Mrs Warren's Profession, Candida, and You Never Can Tell are plays
which give a clear sense of the range of Shaw's first forays into
playwriting. Together they showcase his early negotiations between his
political and social concerns and the constraints and possibilities of
the British stage at the fin de siècle. These plays are bound
together by shared concerns with gender roles, sexuality, concepts of
familial and social duty, and how all these are shaped by wider
financial, political, literary, philosophical and theatrical
influences. Mrs Warren's Profession is the best known of Shaw's 'Plays
Unpleasant', his first exercises in using the theatre as a means to
awaken the consciences of morally complacent audiences. Written in
1893 in angry response to the success of A. W. Pinero's sensational
hit The Second Mrs Tanqueray and a revival of Dumas's La dame aux
camélias, Mrs Warren's Profession did not receive a public
performance in Britain until 1925. Shaw's provocative response to the
sentimental 'fallen woman' plays that dominated the fin-de-siècle
stage was a play in which prostitution was presented not as a question
of female sexual morality, but as a direct result of the systematic
economic exploitation of women. Candida (1894), by contrast, was
categorised by Shaw as one of his 'Plays Pleasant', but the label was
characteristically deceptive. The play appeared at first sight to
offer audiences a reassuringly familiar drama of a marriage threatened
by an interloper but ultimately reaffirmed when the wife recognises
her true place and her dangerous admirer is sent out into the cold.
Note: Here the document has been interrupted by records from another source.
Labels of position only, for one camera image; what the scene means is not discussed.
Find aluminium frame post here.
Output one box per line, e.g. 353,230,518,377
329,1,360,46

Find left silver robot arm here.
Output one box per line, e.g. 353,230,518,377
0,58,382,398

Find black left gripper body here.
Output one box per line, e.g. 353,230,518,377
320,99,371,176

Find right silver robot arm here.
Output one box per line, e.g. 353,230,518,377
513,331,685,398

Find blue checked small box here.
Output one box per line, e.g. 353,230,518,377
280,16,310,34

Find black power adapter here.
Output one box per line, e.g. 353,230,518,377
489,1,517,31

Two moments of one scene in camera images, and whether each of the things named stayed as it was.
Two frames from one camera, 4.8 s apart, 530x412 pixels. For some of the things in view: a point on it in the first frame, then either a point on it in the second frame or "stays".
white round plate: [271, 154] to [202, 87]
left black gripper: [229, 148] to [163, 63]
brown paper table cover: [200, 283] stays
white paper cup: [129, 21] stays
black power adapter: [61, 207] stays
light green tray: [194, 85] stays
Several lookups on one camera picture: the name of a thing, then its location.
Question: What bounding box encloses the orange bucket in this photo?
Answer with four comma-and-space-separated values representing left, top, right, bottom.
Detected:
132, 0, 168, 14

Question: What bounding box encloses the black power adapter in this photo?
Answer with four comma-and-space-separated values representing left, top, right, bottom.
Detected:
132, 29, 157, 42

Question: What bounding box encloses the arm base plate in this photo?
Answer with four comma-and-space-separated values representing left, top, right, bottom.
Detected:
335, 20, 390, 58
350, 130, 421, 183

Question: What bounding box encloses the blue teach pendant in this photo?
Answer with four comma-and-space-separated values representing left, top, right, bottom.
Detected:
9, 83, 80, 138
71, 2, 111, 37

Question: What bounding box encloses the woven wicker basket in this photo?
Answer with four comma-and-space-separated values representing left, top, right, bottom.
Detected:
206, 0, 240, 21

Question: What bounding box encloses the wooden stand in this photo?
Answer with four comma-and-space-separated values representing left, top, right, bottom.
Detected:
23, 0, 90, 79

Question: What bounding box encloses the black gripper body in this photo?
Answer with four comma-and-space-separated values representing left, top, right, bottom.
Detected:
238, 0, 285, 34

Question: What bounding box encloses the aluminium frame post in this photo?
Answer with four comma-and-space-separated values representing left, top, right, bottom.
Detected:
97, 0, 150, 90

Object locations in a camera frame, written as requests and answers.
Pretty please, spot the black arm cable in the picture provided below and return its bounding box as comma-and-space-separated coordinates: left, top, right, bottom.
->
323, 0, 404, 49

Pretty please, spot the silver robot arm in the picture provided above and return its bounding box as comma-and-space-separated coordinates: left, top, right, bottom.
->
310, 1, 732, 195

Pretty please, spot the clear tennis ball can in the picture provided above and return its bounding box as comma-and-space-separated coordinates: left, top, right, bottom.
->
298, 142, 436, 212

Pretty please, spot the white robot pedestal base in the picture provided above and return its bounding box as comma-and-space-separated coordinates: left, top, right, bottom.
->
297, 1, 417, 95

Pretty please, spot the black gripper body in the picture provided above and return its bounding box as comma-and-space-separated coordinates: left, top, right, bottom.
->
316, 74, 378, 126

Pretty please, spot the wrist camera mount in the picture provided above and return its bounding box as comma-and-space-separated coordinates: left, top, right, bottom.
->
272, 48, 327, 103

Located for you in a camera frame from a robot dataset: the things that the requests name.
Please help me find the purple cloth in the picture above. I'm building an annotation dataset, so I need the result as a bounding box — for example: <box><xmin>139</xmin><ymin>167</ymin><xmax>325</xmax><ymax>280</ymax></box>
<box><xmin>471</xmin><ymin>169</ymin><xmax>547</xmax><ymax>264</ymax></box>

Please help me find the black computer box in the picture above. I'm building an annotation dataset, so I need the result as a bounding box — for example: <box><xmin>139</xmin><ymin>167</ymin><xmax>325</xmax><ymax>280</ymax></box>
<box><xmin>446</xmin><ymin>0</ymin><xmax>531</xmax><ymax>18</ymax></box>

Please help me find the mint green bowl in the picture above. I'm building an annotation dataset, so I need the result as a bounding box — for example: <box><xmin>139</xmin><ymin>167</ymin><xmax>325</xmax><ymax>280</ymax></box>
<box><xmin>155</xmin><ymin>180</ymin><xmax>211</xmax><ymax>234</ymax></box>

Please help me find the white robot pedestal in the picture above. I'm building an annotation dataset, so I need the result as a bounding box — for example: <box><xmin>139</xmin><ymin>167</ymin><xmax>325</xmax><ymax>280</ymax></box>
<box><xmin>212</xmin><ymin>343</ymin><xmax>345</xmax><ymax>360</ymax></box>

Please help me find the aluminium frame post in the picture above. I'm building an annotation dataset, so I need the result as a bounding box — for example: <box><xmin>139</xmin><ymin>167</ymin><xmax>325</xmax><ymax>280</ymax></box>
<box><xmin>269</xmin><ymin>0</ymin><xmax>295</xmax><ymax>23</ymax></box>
But, as critics have noted, the play was a re-working by Shaw of
Ibsen's A Doll's House in which the husband played the part of the
over-protected doll, unaware of the real power dynamics of his
marriage. You Never Can Tell (1897) was Shaw's seaside comedy of
manners, complete with an all-knowing waiter, exuberant twins, a
lovelorn dentist, a long-lost father, lashings of food, and a comic
catchphrase to provide the title. Shaw took all these familiar
elements of Victorian farce and reworked them into a modern play of
ideas, in which etiquette and ideologies collide. Just as in Wilde's
The Importance of Being Earnest (a comparison which Shaw always
stubbornly rejected), questions of class, marriage, manners, money,
sex and identity underpin the plot of love-at-first-sight, mislaid
parents and reunited families.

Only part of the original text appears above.